Required work:
Work through the data and say how many lines contain "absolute". The number alone is the answer.

BEGIN Dataset extract

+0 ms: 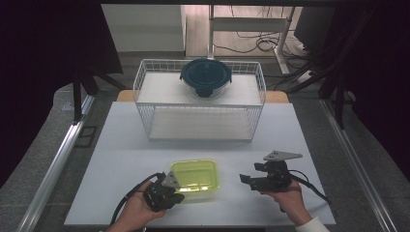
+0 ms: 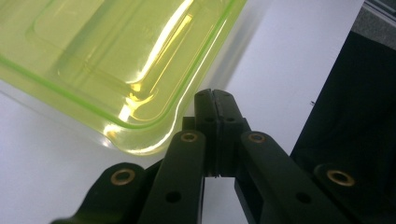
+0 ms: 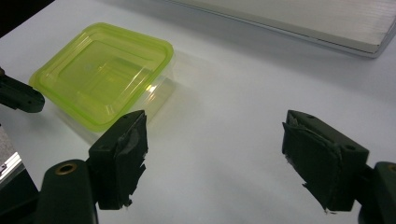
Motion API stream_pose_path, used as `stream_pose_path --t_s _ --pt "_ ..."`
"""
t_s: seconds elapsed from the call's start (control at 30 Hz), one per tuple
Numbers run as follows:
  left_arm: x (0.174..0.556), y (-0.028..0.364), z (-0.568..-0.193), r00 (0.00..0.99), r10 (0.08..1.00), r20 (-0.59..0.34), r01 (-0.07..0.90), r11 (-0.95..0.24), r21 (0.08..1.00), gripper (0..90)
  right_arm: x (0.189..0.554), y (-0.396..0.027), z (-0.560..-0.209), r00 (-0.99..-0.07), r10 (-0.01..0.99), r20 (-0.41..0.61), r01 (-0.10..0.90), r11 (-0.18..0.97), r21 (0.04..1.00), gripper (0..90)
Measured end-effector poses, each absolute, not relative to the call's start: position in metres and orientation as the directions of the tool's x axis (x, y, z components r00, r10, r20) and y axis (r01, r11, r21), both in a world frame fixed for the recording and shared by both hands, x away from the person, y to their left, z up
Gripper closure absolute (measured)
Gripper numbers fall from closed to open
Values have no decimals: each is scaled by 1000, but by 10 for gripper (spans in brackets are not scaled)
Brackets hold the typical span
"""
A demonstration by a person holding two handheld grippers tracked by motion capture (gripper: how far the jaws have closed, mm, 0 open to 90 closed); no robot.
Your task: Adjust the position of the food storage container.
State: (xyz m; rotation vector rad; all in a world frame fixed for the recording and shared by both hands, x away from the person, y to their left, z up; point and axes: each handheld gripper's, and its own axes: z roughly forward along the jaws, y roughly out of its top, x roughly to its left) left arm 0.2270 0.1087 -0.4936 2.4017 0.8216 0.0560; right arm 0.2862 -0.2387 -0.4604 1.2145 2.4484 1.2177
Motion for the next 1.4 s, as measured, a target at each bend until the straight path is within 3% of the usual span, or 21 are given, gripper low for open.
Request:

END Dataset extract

Output for this task:
2